A factoid brought to you by the National Potato Council, who told me this once and I've never bothered to fact check it.
Edit: It's a lie! What other lies have lobbing groups told me???
I am going to consider this a success story, given that you were transparent about the provenance of this factoid, and you corrected yourself. Yay for learning!
In fact it’s the most factoid it could be, an outright falsehood shared as a fact.
iirc its more calories/acre than... well lliterally anything else. Not sure about any specific nutrient though.
Corn beats it out, and by some reckonings so does rice. Pumpkins too.
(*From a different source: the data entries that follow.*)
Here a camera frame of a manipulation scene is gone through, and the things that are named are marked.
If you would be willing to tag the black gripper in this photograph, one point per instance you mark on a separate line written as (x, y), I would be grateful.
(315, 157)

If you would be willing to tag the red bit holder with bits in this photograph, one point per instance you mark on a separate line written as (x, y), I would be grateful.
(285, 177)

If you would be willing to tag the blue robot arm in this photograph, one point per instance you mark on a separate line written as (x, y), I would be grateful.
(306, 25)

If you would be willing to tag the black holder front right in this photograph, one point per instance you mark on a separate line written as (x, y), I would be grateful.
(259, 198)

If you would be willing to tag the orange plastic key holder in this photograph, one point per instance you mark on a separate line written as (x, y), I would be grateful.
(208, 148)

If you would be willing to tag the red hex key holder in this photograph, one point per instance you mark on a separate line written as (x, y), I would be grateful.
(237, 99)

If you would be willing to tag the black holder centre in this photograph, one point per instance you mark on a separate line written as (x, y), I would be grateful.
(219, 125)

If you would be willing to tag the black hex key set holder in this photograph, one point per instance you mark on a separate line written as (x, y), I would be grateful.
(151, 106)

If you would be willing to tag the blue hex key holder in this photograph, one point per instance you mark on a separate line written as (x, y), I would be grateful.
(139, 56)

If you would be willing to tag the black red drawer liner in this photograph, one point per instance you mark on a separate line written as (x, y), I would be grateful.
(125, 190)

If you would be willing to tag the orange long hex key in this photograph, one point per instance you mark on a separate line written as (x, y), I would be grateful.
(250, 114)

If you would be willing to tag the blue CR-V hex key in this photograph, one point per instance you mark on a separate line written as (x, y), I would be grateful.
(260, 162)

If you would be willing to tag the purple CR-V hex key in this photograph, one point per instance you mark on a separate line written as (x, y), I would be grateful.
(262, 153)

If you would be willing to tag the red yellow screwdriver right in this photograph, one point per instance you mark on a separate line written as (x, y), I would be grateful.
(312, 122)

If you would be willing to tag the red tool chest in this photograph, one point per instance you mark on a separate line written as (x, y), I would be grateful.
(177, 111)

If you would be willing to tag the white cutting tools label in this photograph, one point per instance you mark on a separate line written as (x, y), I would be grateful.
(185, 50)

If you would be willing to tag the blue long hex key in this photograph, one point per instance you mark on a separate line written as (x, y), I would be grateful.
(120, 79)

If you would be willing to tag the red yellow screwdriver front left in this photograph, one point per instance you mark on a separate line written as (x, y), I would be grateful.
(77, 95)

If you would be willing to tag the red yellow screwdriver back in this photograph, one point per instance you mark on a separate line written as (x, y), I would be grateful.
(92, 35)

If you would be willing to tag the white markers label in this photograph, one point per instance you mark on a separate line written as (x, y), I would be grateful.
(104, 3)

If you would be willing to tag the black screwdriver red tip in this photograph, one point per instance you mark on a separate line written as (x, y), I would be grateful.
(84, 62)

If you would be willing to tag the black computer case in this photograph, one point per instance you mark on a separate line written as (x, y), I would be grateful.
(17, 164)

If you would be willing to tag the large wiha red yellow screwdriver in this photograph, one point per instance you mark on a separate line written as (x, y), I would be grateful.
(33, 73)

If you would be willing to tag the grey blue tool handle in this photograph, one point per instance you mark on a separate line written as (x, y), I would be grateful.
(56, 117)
There are a few more exotic plants like tigernut and duckweed that are supposed to be really high, but not many people eat those as a staple crop. Palm oil and sugar cane are supposed to be super high too, though you probably don't want to be eating huge quantities of straight oil and sugar.
Finally there are a few tropical trees like jackfruit and breadfruit that produce enormous quantities of calories once mature. They have a huge advantage from their large leaf crowns and root systems (that they don't have to periodically regrow like annual plants) + the tropical weather allowing production for the entire year.
Rather broccoli. Mulberry and flaxseed too. Who knew, our pre-agriculture ancestors ate the healtiest.
You gotta hate clickbait titles.
The Number 1 Reason People Hate Clickbait Titles (And it May Not Be What You Think)
It's worded like a fucking Jeopardy question
What is Turmeric!
Me to a group of people: "I'll do anything for money. No behavior is too low." wink wink They all laugh and never talk to me again.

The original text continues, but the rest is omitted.